Solución para medir la ética, equidad e integridad de los algoritmos de IA
Antecedentes
La IA presenta una serie de problemáticas que son inherentes a su construcción, comportamiento y resultados. Otro factor que se añade a esta problemática es el uso de la IA, cada vez más extendido, cubriendo todos los campos de conocimiento, sectores económicos, etc.
Con el uso cada vez más extendido de la IA, es importante resolver aspectos como la Ética, la Transparencia y la Equidad de los datos, algoritmos y sus predicciones.
El problema que queremos resolver es el siguiente: cuando una decisión es tomada por una máquina, deben cumplirse dos requisitos. El primero, debe haber un equilibrio entre el conjunto de datos utilizados y la programación del algoritmo que evite la discriminación y el sesgo, y proporcione la mayor equidad posible. El segundo, El algoritmo utilizado debe cumplir condiciones de transparencia, es decir, el resultado obtenido debe ser explicable a cualquier usuario de forma relativamente sencilla.
Retos
El desafío al que se enfrenta la Inteligencia Artificial es crear explicaciones que sean completas e interpretables y es difícil lograr la interpretabilidad y la integridad al mismo tiempo.
La aplicación de este modelo permitirá solucionar la explicabilidad y la integridad de cualquier decisión que tome un algoritmo de IA, ya no serán cajas negras y la decisión vendrá acompañada con una argumentación y justificación de esta que incluirá la ausencia de discriminación y sesgo.
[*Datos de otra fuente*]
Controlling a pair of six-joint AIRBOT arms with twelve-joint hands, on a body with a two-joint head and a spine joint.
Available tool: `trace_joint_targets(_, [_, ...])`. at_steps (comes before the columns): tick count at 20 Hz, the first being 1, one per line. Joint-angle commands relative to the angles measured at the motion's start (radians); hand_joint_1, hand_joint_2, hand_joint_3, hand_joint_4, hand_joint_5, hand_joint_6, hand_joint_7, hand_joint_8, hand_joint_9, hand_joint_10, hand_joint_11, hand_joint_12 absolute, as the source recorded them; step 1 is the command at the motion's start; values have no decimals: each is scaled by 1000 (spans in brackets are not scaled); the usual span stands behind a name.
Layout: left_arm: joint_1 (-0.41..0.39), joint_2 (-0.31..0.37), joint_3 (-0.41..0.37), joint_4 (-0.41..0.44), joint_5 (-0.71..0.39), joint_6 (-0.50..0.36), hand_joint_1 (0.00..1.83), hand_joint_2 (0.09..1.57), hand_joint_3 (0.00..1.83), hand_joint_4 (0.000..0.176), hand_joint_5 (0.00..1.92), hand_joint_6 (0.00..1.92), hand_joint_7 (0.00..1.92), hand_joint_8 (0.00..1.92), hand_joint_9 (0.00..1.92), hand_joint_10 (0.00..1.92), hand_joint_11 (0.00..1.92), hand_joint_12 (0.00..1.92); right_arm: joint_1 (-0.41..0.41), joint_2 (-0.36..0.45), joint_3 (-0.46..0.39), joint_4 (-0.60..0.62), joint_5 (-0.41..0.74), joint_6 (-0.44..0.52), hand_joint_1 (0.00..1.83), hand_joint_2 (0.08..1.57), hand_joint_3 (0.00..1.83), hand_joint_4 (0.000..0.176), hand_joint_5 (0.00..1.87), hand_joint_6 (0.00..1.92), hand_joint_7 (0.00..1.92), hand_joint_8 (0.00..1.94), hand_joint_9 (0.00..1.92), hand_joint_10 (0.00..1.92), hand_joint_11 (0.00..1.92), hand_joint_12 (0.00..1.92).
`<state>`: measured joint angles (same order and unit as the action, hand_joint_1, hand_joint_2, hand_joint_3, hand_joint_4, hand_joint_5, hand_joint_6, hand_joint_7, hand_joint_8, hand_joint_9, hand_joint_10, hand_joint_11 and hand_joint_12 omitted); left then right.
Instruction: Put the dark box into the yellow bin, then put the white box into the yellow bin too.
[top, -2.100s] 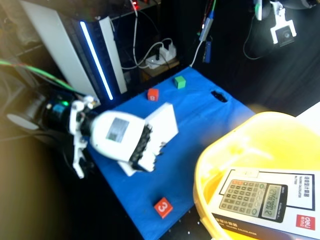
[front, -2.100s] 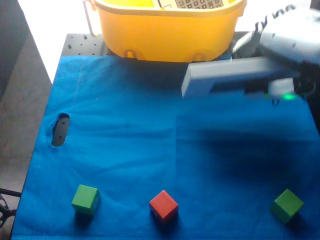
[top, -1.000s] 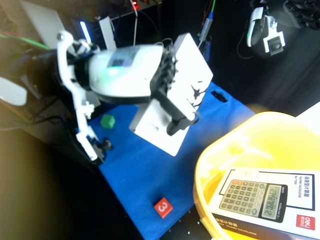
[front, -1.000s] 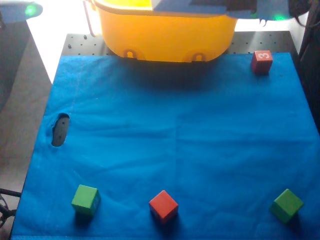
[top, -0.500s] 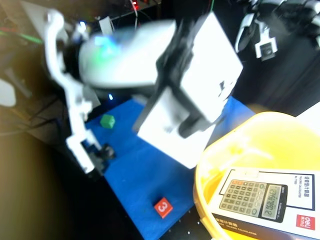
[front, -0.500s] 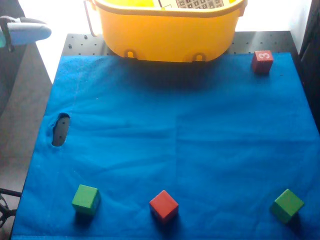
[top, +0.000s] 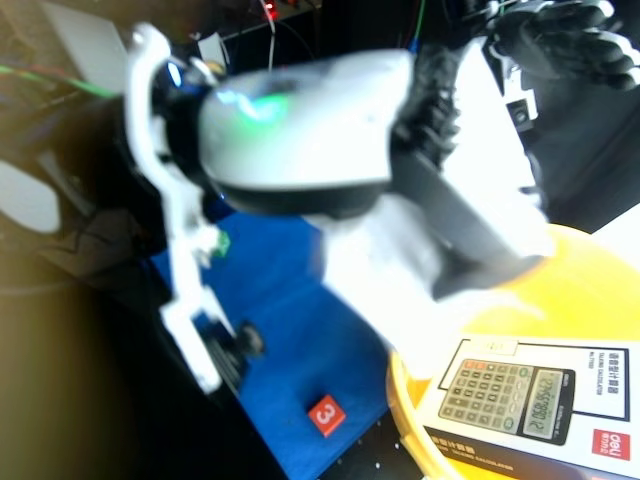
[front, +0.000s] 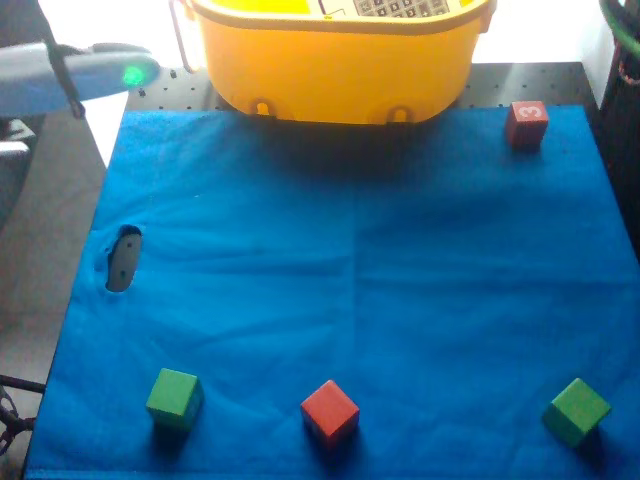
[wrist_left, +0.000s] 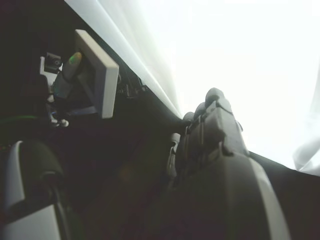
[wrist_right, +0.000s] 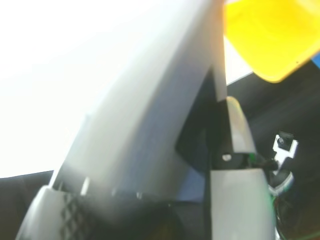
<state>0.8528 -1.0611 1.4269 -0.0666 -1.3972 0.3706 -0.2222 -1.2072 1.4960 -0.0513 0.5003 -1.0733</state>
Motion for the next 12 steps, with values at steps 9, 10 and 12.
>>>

Este modelo puede ayudar a asentar las bases de la certificación ética de los algoritmos de IA que toman decisiones.
Fases
La solución aborda un problema complejo. El proyecto se dividió en dos fases:
-Fase 1: Creación del modelo aplicando de forma secuencial técnicas de reducción de dimensiones para disponer de mayor cantidad de varianza posible de los datos. Para abordar la transparencia y la equidad. Para analizar la discriminación se aplicó el z-test y similares. Para analizar el sesgo se aplicaron técnicas de mapeo entre el vocabulario y los vectores.
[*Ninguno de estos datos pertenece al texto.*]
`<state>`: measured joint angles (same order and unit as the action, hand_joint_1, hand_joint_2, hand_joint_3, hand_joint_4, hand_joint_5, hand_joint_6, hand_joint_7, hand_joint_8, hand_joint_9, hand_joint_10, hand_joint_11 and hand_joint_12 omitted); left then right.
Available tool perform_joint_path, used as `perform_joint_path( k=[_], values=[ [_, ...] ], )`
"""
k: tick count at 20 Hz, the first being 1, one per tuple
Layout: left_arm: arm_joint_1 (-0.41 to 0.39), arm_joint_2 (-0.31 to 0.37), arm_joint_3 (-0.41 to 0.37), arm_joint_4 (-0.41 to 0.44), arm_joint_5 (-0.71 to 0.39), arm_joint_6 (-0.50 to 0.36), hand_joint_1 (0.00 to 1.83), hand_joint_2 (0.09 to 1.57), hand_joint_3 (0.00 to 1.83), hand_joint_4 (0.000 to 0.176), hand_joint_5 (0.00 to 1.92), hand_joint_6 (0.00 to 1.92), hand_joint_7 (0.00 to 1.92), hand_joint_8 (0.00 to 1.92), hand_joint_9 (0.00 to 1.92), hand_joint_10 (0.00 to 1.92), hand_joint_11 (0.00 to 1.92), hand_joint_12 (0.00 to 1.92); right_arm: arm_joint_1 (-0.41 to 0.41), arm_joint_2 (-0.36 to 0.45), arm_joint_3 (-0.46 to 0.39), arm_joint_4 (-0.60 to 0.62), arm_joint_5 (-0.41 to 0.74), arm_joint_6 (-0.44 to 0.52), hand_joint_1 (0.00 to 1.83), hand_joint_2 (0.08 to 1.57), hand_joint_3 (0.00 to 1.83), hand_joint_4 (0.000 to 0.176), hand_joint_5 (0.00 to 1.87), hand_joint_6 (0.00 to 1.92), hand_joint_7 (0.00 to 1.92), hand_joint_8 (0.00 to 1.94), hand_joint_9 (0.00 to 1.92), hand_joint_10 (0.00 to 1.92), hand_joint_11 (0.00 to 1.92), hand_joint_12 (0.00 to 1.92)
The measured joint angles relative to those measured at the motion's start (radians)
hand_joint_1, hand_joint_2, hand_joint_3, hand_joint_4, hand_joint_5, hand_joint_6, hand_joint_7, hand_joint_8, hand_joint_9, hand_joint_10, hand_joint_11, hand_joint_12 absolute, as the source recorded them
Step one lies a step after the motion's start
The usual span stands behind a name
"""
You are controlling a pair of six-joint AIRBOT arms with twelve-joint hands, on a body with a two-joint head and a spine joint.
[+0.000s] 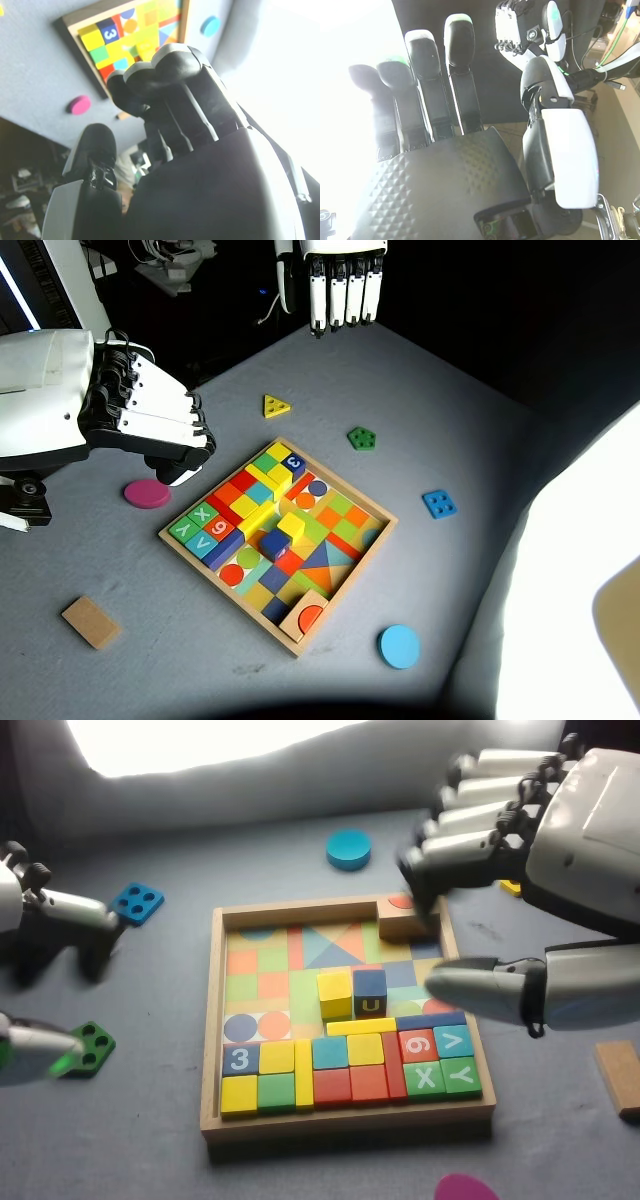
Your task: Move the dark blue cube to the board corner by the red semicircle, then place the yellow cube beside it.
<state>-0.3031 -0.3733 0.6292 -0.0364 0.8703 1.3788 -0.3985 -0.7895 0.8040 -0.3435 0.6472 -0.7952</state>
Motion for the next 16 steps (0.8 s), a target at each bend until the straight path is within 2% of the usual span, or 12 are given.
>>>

-Fase 2: Revisión de los modelos predictivos. En esta fase analizamos dos modelos predictivos basados en IA. El primer modelo, recomendación de libros, afloró una desigualdad del 27,05% en la recomendación de mujeres con respecto a los hombres. En el segundo modelo, categorización de tickets del SAU de la Generalitat, detectó que los tickets incidentales se clasificaban de forma similar, 1% de diferencia, en cambio, los tickets no incidentales revelaron un bias idiomático del 15,2% debido a una falta de casos reales en los datasets de entrenamiento.
Nuevos Servicios
La solución define un servicio de explicabilidad y transparencia de los modelos predictivos basados en IA. Actualmente, este nuevo servicio está en pruebas analizando modelos predictivos de la Generalitat. El estado del arte de la ética de la IA se está asentando, bajo este paradigma estamos en constante observación y agregamos a nuestro modelo cualquier avance en este campo.
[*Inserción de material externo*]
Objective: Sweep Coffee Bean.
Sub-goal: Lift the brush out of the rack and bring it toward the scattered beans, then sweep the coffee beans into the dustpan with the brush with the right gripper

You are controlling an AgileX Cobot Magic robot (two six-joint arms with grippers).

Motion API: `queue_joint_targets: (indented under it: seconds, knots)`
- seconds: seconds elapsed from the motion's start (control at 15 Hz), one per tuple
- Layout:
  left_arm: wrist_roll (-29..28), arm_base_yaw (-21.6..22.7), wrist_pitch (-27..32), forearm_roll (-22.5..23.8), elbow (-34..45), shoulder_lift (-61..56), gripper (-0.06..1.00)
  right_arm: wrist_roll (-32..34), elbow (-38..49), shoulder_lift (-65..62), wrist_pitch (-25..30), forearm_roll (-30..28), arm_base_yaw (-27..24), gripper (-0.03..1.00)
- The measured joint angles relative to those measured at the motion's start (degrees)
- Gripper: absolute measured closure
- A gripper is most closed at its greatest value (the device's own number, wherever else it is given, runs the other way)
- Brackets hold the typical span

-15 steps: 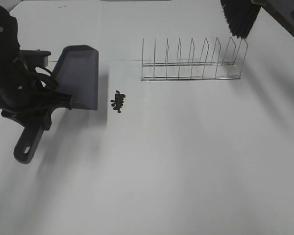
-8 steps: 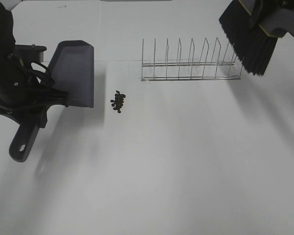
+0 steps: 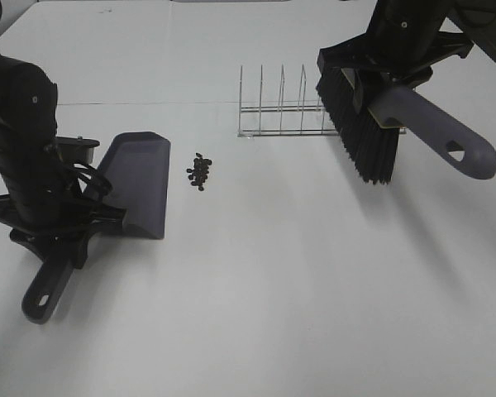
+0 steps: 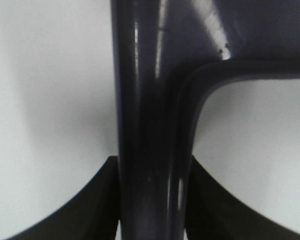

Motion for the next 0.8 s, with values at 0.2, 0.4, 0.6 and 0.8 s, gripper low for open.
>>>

La aplicación de este modelo nos ha permitido mejorar los algoritmos predictivos, así como los datos de entrada (entrenamiento, test y validación) que se utilizan. Esa mejora se ha traducido, por ejemplo, en eficiencia en tiempo, reducción de la tasa de error, mejora en la clasificación de ítems, aumento de la velocidad de procesamiento y un incremento en la precisión de aquellos servicios en los que tenemos implantado soluciones basadas en IA.
Conclusiones
El modelo permite asentar unas bases para empezar a justificar las decisiones de los sistemas basado en IA y permite explicar qué realiza el algoritmo, el porqué de la decisión asegurando que todo el modelo es equitativo sin desviaciones o sesgos. Se ha demostrado la existencia de sesgos, discriminación tratamiento desigual y no equitativo en el resultado de los algoritmos que nos ha permitido reprogramarlos para corregirlos.
El desarrollo de este servicio lo podríamos definir como un producto innovador, posee características y atributos nuevos, la explicabilidad y la certeza de que la predicción cumple aspectos como la ética y la equidad tienen un impacto directo en el valor tangible percibido por el cliente.
A su vez, hemos transformado el modelo de relación con nuestro cliente, mejorando la experiencia, cambiando la forma en como generamos valor, como la confiabilidad en los modelos predictivos basados en IA.